§ **Data segment**
********************

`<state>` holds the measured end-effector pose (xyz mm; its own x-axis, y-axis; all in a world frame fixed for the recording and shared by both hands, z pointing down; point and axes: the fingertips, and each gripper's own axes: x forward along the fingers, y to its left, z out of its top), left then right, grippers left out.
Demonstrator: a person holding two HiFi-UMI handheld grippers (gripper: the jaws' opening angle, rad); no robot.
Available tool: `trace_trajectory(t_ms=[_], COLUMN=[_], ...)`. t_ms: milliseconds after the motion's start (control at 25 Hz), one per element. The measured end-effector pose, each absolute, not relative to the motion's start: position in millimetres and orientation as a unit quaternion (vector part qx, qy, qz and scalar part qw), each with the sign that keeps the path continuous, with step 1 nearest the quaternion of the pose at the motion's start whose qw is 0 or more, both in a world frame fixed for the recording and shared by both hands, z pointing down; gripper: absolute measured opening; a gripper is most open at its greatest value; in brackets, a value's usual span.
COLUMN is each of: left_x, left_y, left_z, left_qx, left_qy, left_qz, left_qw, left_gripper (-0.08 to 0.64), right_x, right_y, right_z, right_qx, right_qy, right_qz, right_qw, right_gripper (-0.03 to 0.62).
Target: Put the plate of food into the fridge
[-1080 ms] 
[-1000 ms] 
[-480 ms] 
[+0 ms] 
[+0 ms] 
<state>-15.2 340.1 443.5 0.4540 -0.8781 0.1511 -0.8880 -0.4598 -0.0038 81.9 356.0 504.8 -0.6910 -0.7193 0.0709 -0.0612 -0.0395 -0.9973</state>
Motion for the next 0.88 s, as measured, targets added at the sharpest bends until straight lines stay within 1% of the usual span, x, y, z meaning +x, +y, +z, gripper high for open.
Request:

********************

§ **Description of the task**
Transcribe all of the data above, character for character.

§ **Answer section**
`<state>` holds the measured end-effector pose (xyz mm; its own x-axis, y-axis; all in a world frame fixed for the recording and shared by both hands, z pointing down; point and axes: the fingertips, and each gripper's own axes: x forward along the fingers, y to its left, z out of its top), left then right, grippers left out.
Demonstrator: a person holding two HiFi-UMI handheld grippers (gripper: the jaws' opening angle, rad); no robot.
Available tool: `trace_trajectory(t_ms=[_], COLUMN=[_], ...)`. t_ms: milliseconds after the motion's start (control at 25 Hz), one per element. The measured end-effector pose, each absolute, not relative to the motion's start: position in millimetres and orientation as a unit quaternion (vector part qx, qy, qz and scalar part qw), each with the sign that keeps the path continuous, with step 1 nearest the quaternion of the pose at the motion's start whose qw is 0 or more, both in a world frame fixed for the recording and shared by both hands, z pointing down; gripper: absolute measured opening; a gripper is most open at its greatest value; in brackets, a value's usual span.
COLUMN is each of: left_x, left_y, left_z, left_qx, left_qy, left_qz, left_qw, left_gripper (-0.08 to 0.64), right_x, right_y, right_z, right_qx, right_qy, right_qz, right_qw, right_gripper (-0.03 to 0.62).
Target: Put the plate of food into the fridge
[-1080 ms] 
[-1000 ms] 
[-480 ms] 
[+0 ms] 
[+0 ms] 
<state>-15.2 340.1 443.5 0.4540 -0.8781 0.1511 -0.8880 -0.4598 -0.0038 81.9 356.0 504.8 -0.6910 -0.7193 0.0709 -0.0612 -0.0395 -0.9973</state>
Motion for the next 0.88 s, as measured, targets added at the sharpest bends until straight lines stay within 1% of the usual span, x, y, z meaning +x, +y, +z, gripper high for open.
Request:

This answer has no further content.